Conflict as an Opportunity: Transforming Myanmar’s Inter-Communal Conflicts
ASIA--PACIFIC, 10 Nov 2014
Tatsushi Arai is an independent scholar of conflict resolution from Japan and an associate professor of peacebuilding and conflict transformation at the School for International Training (SIT) Graduate Institute in the United States. Mr Arai has extensive practical experience in diverse conflict-affected societies, including Myanmar. Here he gives his views on Myanmar’s interreligious conflicts and the proposed interfaith marriage law.
Religious differences play a significant role in Myanmar’s intercommunal conflicts. How can these conflicts be overcome?
The most important long-term effort to overcome these conflicts is to facilitate sustained humanising dialogue between Myanmar’s diverse religious communities and within each community. This dialogue must take into consideration not only religious differences, but also the role of nationalism, ethnicity, gender, seniority, socio-economic class, urban-rural divides and regional differences. These are all interconnected causes of the religion-inspired conflicts.
What concrete steps can we take to initiate a dialogue like this?
Two kinds of activities are especially important to carry out interreligious dialogue in Myanmar. The first is the establishment of inter-religious peacebuilding committees. We have seen a good example of this in Mandalay in the aftermath of the recent communal violence. These committees can proactively verify the accuracy of potentially harmful rumours, become a bridge-builder between opposing groups and help create a safe space for conciliation dialogue between conflict parties.
The second suggested activity is to identify and share useful methods of interreligious dialogue across regions. One simple and useful approach that I have used in different ethnic Burmese communities is a role reversal between people of different religious backgrounds. This approach asks Buddhists to place themselves in Muslims’ shoes and Muslims to place themselves in Buddhists’ shoes. Hindus, Christians, and others can adopt the same method and adjust it to meet their unique needs. Once people are placed in different roles, I ask members of each group to discuss and present what they think is the most beautiful aspect of the religion to which they were assigned. After group presentations, all dialogue participants will then be asked to represent their own religious identities, form discussion groups based on their real identities, and answer the same question as before in the presence of the other religious groups. Interfaith dialogue of this nature can be done in communities, classrooms and workplaces throughout Myanmar.
What is your opinion on the proposed interfaith marriage law?
I have met many prominent Buddhist and Muslim leaders and learned their perspectives on this subject. I see the serious concerns on the part of the Buddhist leaders advocating the law. However, I do not see why and how the proposed bills on religious conversion, marriage, monogamy and population control, with a clause on the punishment of violators, could possibly resolve the social roots of their concerns. In other words, I recognise a significant gap between the means and ends that the law’s proponents have in mind.
What then should be done to address the underlying issues that concern advocates of these laws?

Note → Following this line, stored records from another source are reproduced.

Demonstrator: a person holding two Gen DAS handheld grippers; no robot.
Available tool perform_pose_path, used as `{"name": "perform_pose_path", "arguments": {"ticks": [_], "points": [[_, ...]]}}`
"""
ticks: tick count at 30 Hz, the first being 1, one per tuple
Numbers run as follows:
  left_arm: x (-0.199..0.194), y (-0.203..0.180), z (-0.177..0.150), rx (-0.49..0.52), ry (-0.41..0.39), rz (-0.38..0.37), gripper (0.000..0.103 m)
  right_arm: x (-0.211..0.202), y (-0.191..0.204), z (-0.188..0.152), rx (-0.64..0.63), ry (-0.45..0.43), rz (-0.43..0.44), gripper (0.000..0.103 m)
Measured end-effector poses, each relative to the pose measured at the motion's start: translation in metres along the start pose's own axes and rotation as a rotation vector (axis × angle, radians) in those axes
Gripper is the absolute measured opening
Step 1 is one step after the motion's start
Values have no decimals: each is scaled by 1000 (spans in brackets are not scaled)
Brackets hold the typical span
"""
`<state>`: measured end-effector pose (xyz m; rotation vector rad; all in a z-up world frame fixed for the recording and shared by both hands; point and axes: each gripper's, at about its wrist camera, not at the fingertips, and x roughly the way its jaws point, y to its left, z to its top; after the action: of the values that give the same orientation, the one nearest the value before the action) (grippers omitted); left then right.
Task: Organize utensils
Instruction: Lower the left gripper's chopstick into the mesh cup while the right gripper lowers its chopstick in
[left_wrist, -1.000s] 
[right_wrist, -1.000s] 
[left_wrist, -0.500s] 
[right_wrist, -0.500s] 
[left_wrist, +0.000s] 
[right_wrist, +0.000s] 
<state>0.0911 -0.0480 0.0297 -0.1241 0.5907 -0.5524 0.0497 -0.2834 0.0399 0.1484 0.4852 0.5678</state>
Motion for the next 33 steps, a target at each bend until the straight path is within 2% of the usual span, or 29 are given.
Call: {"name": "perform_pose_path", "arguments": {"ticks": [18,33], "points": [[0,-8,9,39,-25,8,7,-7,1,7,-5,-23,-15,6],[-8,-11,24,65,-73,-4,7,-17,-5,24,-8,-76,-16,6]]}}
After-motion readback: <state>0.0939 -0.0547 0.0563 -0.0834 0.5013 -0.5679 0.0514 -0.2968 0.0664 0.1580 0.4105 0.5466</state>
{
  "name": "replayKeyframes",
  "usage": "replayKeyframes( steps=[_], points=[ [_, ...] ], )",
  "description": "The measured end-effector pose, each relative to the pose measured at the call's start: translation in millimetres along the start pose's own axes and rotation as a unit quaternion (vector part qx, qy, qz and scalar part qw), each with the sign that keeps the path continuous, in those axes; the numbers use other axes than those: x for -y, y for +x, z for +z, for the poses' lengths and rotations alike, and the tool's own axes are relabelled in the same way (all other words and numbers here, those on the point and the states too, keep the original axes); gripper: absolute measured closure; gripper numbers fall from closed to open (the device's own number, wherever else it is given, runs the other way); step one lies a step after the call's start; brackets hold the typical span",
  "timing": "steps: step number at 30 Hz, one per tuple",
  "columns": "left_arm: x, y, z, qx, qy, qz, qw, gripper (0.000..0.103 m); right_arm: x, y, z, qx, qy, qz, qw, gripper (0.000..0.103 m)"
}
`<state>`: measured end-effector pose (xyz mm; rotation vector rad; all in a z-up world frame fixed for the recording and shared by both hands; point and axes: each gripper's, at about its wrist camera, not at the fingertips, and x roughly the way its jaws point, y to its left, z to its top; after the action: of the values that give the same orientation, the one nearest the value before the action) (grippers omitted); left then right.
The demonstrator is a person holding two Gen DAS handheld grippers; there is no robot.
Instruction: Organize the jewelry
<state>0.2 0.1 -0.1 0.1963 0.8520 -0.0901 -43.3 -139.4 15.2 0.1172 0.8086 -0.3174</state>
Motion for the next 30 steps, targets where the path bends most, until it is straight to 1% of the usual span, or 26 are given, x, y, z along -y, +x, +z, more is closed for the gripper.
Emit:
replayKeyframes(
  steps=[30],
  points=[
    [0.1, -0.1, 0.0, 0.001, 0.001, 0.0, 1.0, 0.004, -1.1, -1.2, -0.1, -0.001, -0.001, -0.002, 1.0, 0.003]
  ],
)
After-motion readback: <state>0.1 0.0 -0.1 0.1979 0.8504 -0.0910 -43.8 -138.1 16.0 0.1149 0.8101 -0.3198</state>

Let us take the stated objective of population control as an example and illustrate how the principle of conflict resolution applies to the social context in which the marriage law has been debated. To begin with, to the best of my knowledge, there is no conclusive evidence to demonstrate that either polygamy or interreligious marriage per se is responsible for excessive population growth. On the other hand, there is well-established evidence to show that poverty and lack of education drive population growth, especially when these social factors affect girls and their mothers.
Given this empirical understanding of the issue, I wonder what would happen if we reallocate the significant resources and political capital spent on the marriage law campaign to well-organised, multi-year initiatives that dramatically expand basic education and reduce poverty, starting with the regions in which interreligious marriages have been a serious issue.
Once a significant portion of the previously uneducated population receives basic education, and once opportunities for livelihood development expand, young girls and their families can make better choices about their marriages and their religious practices.
Finally, and most fundamentally, senior religious leaders on both sides must come face to face to openly discuss the historical roots of their unprocessed fears about the other side’s threatening presence, and encourage their community members to do the same at the grassroots level.